▶ **GOAL OF THE EXERCISE**: Within the listing below, please show every line carrying the string "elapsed".

------ SUPPLIED INFORMATION

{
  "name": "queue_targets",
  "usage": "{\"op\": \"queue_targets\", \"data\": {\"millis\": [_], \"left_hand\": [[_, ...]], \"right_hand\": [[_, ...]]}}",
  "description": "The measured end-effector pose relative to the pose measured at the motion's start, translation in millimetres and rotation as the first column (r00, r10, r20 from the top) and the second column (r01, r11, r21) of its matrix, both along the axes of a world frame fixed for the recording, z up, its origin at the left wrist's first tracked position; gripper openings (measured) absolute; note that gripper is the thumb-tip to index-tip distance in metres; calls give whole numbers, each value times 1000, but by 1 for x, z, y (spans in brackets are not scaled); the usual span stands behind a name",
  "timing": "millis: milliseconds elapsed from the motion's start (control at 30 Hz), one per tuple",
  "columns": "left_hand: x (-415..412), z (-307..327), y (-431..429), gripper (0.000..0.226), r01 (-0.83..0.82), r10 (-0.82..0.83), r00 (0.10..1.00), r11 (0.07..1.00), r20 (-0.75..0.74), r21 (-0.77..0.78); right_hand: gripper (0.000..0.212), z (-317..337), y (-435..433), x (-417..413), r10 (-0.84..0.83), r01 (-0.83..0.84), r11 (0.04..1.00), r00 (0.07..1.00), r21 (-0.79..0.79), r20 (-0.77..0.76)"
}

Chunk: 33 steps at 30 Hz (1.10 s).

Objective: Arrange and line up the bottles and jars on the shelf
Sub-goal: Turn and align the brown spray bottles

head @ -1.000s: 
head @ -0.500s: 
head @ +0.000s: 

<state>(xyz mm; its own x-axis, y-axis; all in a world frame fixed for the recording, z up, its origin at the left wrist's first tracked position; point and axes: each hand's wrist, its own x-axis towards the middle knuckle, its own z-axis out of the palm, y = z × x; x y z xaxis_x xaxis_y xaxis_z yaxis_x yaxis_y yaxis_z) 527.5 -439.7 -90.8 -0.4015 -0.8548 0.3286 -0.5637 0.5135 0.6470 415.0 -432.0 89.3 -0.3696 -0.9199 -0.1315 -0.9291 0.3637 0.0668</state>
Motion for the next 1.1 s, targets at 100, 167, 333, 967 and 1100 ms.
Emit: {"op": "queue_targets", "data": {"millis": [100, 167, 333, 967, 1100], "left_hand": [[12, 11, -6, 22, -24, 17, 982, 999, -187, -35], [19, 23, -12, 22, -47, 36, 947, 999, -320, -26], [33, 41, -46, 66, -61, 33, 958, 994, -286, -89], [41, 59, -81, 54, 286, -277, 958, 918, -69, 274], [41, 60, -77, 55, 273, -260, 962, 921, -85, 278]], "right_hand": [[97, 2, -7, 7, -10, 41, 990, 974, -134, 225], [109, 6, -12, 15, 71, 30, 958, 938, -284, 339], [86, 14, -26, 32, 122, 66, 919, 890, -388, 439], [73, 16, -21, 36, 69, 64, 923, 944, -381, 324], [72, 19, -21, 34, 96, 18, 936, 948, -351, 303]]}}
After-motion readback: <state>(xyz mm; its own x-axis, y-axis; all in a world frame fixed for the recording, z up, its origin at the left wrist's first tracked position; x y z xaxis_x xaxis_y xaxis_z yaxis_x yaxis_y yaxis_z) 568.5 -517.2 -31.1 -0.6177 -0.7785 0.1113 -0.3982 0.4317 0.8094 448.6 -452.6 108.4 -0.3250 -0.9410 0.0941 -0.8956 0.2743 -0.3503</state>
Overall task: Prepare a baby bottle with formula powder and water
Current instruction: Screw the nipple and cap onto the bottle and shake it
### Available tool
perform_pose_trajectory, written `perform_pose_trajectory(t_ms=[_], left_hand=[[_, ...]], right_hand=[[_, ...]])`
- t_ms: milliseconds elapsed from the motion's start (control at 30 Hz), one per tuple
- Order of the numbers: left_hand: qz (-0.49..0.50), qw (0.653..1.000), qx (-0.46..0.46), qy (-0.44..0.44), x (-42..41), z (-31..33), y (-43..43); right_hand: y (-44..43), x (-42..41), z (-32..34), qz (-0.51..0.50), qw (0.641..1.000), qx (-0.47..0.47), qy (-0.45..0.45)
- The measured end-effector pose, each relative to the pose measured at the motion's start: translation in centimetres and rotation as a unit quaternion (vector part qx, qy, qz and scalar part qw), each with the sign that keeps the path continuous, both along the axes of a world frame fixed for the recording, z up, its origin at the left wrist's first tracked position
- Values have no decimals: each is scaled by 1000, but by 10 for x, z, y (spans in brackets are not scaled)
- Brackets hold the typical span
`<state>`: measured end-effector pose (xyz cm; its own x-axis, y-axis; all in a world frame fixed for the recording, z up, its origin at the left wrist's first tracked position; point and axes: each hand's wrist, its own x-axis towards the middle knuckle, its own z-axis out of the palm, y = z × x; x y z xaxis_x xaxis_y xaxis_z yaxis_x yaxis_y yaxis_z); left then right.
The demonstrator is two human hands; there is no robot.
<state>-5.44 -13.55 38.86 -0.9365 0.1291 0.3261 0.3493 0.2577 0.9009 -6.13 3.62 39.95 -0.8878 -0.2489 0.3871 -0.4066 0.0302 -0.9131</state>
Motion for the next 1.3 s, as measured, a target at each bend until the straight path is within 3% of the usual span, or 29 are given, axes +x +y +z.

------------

▶ **ANSWER BELOW**:
  "timing": "millis: milliseconds elapsed from the motion's start (control at 30 Hz), one per tuple",
- t_ms: milliseconds elapsed from the motion's start (control at 30 Hz), one per tuple

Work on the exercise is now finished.